Titanic corre o risco de desaparecer em 30 anos

Depois de percorrer o mar por quatro dias na sua viagem de inauguração, o Titanic colidiu com um iceberg e afundou. Ele levava 2.240…

Por Isabella Moretti em 13/04/2012

Bactérias podem causar o desaparecimento do Titanic.

Depois de percorrer o mar por quatro dias na sua viagem de inauguração, o Titanic colidiu com um iceberg e afundou. Ele levava 2.240 pessoas a bordo e o naufrágio resultou em 1.523 vítimas fatais. Atualmente, os restos no navio estão situados a 3,8 mil metros de profundidade no Atlântico Norte.

Um século após da catástrofe marítima, o passado trágico do Titanic é resgatado através de exposições e outros eventos. Enquanto isso, a ciência também estuda a atual situação dos destroços acumulados nas profundezas de águas internacionais.

O naufrágio do Titanic está completando 100 anos em 2012, mas a situação do navio no fundo do Oceano Atlântico não é das melhores. De acordo com os estudos da cientista Henrietta Mann, os restos do Titanic correm o risco de desaparecer nos próximos 30 anos.

Segundo a pesquisa, as bactérias estão devorando o casco do navio que afundou no início do século XX. Os primeiros micro-organismos foram criados a partir da diatomácea na “neve marinha” ou da sujeira na superfície, originando uma cobertura muito parecida com esponja.

Henrietta Mann, responsável pela pesquisa.

Ao examinar as amostras do navio coletadas em 1991, Henrietta Mann descobriu que na verdade os restos de ferro retorcido e enferrujado não sofrem apenas com o processo químico de oxidação, mas sim com a existência das bactérias.
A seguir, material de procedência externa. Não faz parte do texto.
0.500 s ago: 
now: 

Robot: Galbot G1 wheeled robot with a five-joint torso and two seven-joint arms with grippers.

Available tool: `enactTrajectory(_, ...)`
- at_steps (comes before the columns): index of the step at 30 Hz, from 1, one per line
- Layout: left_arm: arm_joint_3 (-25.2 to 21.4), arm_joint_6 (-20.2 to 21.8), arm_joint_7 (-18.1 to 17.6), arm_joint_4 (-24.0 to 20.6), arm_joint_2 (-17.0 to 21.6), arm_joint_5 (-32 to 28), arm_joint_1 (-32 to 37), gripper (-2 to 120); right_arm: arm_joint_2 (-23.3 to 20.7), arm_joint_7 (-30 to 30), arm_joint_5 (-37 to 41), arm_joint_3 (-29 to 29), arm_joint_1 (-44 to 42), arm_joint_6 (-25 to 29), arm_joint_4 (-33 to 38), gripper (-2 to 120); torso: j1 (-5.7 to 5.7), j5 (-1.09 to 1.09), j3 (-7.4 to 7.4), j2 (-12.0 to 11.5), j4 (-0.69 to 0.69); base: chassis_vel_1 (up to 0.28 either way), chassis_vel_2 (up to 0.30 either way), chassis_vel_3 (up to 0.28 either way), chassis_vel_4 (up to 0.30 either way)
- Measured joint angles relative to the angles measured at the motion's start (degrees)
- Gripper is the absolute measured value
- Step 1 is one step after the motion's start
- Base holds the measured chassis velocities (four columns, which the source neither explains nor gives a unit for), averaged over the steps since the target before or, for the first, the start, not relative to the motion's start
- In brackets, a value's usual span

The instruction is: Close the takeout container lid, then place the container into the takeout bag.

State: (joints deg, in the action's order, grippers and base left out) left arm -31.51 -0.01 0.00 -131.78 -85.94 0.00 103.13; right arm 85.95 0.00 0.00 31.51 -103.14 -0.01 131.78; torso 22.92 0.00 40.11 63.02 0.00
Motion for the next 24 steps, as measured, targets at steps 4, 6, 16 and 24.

Como o Titanic é composto por 50 mil toneladas de aço, ele é capaz de servir de alimento para bilhões de micro-organismos, que continuam se multiplicando com o passar do tempo.

Entre todas as espécies de bactérias encontradas no Titanic, houve uma que nunca tinha sido vista antes e recebeu o nome de Halomonas titanicaem, em homenagem ao navio.
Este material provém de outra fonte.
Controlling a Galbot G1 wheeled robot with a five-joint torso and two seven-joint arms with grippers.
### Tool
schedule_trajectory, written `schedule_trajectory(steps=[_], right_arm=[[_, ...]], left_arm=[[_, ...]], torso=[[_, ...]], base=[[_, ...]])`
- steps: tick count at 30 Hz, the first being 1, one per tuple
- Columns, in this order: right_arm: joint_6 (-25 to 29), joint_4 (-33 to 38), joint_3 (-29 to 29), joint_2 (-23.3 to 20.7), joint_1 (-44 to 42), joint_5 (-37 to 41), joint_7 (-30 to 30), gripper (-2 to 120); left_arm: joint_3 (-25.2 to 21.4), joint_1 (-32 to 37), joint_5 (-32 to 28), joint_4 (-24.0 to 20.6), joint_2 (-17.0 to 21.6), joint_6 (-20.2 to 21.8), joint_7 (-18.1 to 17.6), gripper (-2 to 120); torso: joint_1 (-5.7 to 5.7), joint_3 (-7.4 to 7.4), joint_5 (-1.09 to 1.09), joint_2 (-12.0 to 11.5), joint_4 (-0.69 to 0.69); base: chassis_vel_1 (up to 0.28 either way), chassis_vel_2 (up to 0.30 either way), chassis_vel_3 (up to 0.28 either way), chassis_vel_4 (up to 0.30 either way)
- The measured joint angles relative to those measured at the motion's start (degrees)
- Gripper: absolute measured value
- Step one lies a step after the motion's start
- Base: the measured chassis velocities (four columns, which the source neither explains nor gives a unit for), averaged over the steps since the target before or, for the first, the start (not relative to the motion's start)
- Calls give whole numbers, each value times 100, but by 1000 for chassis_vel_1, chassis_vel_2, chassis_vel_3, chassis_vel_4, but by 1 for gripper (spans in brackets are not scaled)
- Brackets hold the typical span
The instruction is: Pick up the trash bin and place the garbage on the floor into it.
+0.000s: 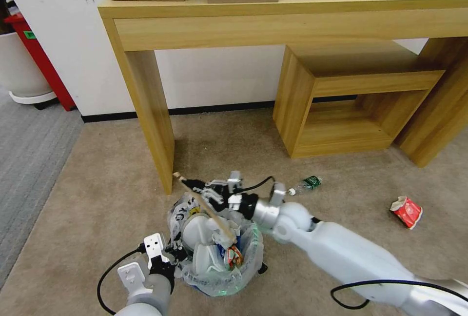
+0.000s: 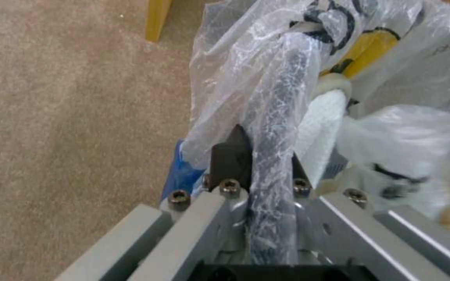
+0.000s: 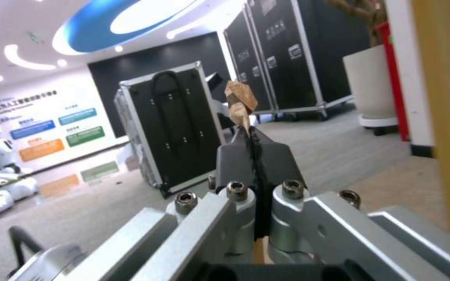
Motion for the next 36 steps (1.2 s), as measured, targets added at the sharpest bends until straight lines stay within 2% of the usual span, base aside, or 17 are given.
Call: schedule_trajectory(steps=[4, 6, 18, 24, 25, 28, 29, 32, 33, 36], right_arm=[[49, -142, -185, 351, 55, -57, 36, 0], [56, -142, -196, 349, 55, -72, 36, 0], [201, -148, -92, -138, -63, -354, -335, 0], [278, -129, -20, -315, -85, -515, -370, 25], [278, -129, -20, -315, -85, -515, -370, 25], [303, -123, -19, -331, -71, -550, -261, 38], [303, -123, -19, -331, -71, -550, -261, 38], [334, -68, 0, -364, -47, -573, -193, 53], [334, -68, 0, -364, -47, -573, -193, 53], [360, 17, 117, -418, -11, -554, -124, 68]], left_arm=[[-28, 54, 43, 1, -40, -11, -2, 0], [-33, 83, 60, 1, -41, -14, -2, 0], [-96, 140, 70, -38, 13, -26, -6, 0], [-30, 231, 184, -51, -62, -26, -6, 0], [-30, 231, 184, -51, -62, -26, -6, 0], [-34, 295, 229, -76, -67, -26, 3, 0], [-34, 295, 229, -76, -67, -26, 3, 0], [-45, 356, 275, -93, -94, -26, 18, 0], [-45, 356, 275, -93, -94, -26, 18, 0], [-36, 393, 321, -93, -118, -27, 30, 0]], torso=[[0, 0, 1, 0, 1], [0, 0, 1, 0, 1], [0, 0, 2, 0, 0], [0, 0, 2, 0, -1], [0, 0, 2, 0, -1], [0, 0, 2, 0, 0], [0, 0, 2, 0, 0], [0, 0, 2, 0, 0], [0, 0, 2, 0, 0], [0, 0, 2, 0, 0]], base=[[0, 0, 0, 0], [0, 0, 0, 0], [0, 0, 0, 0], [0, 0, 0, 0], [0, 0, 0, 0], [0, 0, 0, 0], [0, 0, 0, 0], [0, 0, 0, 0], [0, 0, 0, 0], [0, 0, 0, 0]])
O estudo mostrou que os destroços estão sendo danificados com o passar do tempo, algo que pode ser notado através da comparação de fotos atuais com as de antigamente. As bactérias estão se alimentando do material de forma muito rápida e causando a desintegração do que restou do navio. Estima-se ainda que, dentro de 20 ou 30 anos, o Titanic vai se transformar em um monte de óxido.

Na opinião de Henrietta Mann, a ação das bactérias possui um lado positivo e outro negativo. Ela acredita que o desaparecimento dos destroços será uma perda de patrimônio para a humanidade, logo agora que os restos do navio estão recebendo a proteção da UNESCO. Por outro lado, o fato do Titanic estar sendo devorado por bactérias mostra que não haverá acúmulo de lixo no mar.

Se o Titanic desaparecer, a humanidade vai perder o seu mais novo patrimônio.